She had left home early. There was something about a project she forgot to do and now she had to drive to her friend’s house at 4:00am to finish it, irking my slumber. We commenced to a loud brawl where we exchanged some nasty comments, and she ended it by slamming the door in my face, leaving earlier than intended. I didn’t want to think about her or our conversation until she got back in the afternoon.
It was breezy that morning, as if a sudden chill descended upon our neighborhood in a dense autumn fog. The rear of my sister’s car pulled off the gravel driveway and disappeared around the bend; there was no longer a roar of an engine, just early morning silence with an occasional laughing crow. As I combed my tattered hair, my arm swept across the vanity, and the soap bottle clattered to the floor, making a loud bang as it connected with the tiles. I froze, suddenly remembering my dream last night. BANG! Red seeped through his white shirt, the crimson so unmistakable against the pale cloth. He fell back and laid on the wet cement. His eyes focused upward. Or perhaps he only could gaze that direction, as all the life left his pulse in just under a few moments. What went on in his mind, I imagined, was not the sound of gun fire, nor the scatter of shoes on the sidewalk, nor even the bitter stench of week-old trash. It was, at his very last breath, not his family, but the sky. It was black. And he could not see any much else after that. I shuttered at the thought. I woke up crying in the middle of the night, panting heavily as though I had just ran a marathon. The idea that Dad would be gone from our lives startled me. I don’t think any one of us would know what to do. Of course we would, but it would be missing something, as though the purpose and motive regarding life’s routine carried no feeling. He was the backbone of the family, always there for us and prepared for any situation. I grew anxious as I curled up under the covers and willed myself to sleep again, though my night was restless.
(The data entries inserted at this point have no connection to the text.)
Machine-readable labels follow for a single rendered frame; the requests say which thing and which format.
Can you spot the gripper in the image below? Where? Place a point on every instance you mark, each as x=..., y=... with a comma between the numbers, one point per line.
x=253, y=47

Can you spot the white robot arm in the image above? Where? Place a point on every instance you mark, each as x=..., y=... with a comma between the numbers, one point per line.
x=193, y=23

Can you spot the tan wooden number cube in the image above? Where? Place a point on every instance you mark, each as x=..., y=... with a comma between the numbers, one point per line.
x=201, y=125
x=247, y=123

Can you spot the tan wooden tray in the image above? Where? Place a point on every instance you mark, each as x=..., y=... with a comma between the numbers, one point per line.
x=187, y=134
I kissed Mom goodbye, lingering on my hug just a little longer than appropriate. I pray nothing would happen to her at work, and I even wished her a safe day. She gave me an odd what’s-that-supposed-to-mean look (strange for the child to wish a parent safety I assume) but departed anyway. I couldn’t bear to lose her either. It was Father who would drop me off at school. I climbed instinctively in the passenger seat, then he appeared and closed the driver door, already buckled in as my mind whirled. He would be fine, I thought. It was just a dream. The engine started and I took a huge gulp of air then exhaled. By now it was 7:05. “I’ll be at work late tonight. You’ll have to take the bus.” I hesitated on my way to closing the car door. “You’re going to work today?” I questioned. “Yeah, like every day,” he said sarcastically. I bit my lip, wanting to warn him of a bad feeling I had. All I was able to say was “Okay…” I waved Dad farewell from the school entry. He would be fine. After all, it was just a nightmare, and that gives people superstition, not reason. Nothing bad would happen to him today.
I sat at the front of my English class, for my teacher and I had a mutual sympathetic. I wasn’t popular by any means, and I think she understood that quite fine. So we would chat before the bell. I do think, though, this morning she noticed my distraught face, and to my appreciation, did not push me further. She knew I just liked to handle things myself rather than be confronted about it. The bell had rung and we were into the first five minutes. My hands felt numb as I thought about the chance of actually losing my father. I looked up to him. Who doesn’t? It’s more than just the typical “Daddy’s little girl” or “like Father, like Daughter”. I think I take after him more than my mom, actually. More of the tomboy, less of the high-maintenance fashionista. I would be paralyzed. The image of his lifeless body did not bring me chills as much as waking up tomorrow morning and discovering that he would no longer be sitting at the dining room table with us, no longer driving me to school every morning, no longer tucking me into bed each night, or kissing his wife and whispering the most beautifully heartfelt “I love you” before ceasing all conversation for that day and falling asleep. We would not function as a family if it were just 3 of us. Each member was as valuable as the individual. We would be as dysfunctional as a 3 legged desk. I would and could not live after that. Before I could realize it, a tear trickled down my cheek. I had been sniffling too. I hastily wiped it off with my sleeve, leaving a burning irritation on my face. What if the last thing I had ever said to him was “okay”? I hadn’t even said I love you. Something—anything could happen today, next week, next year, and I would never know how to spend the last moment because I would not know it would be the last moment until it was over. I kept hearing my name over and over again, wondering if it were me trying to tell me something. Instead it was the teacher calling me. “They asked if you could go down to the office,” she said. Her expression had dropped considerably to a slow, clear voice despite her fingers covering her bottom lip as though she was recovering from a gasp. She sounded startled and empathetic at the same time. I nodded and shuffled out of my seat. Oh no. What if something did happen to Dad?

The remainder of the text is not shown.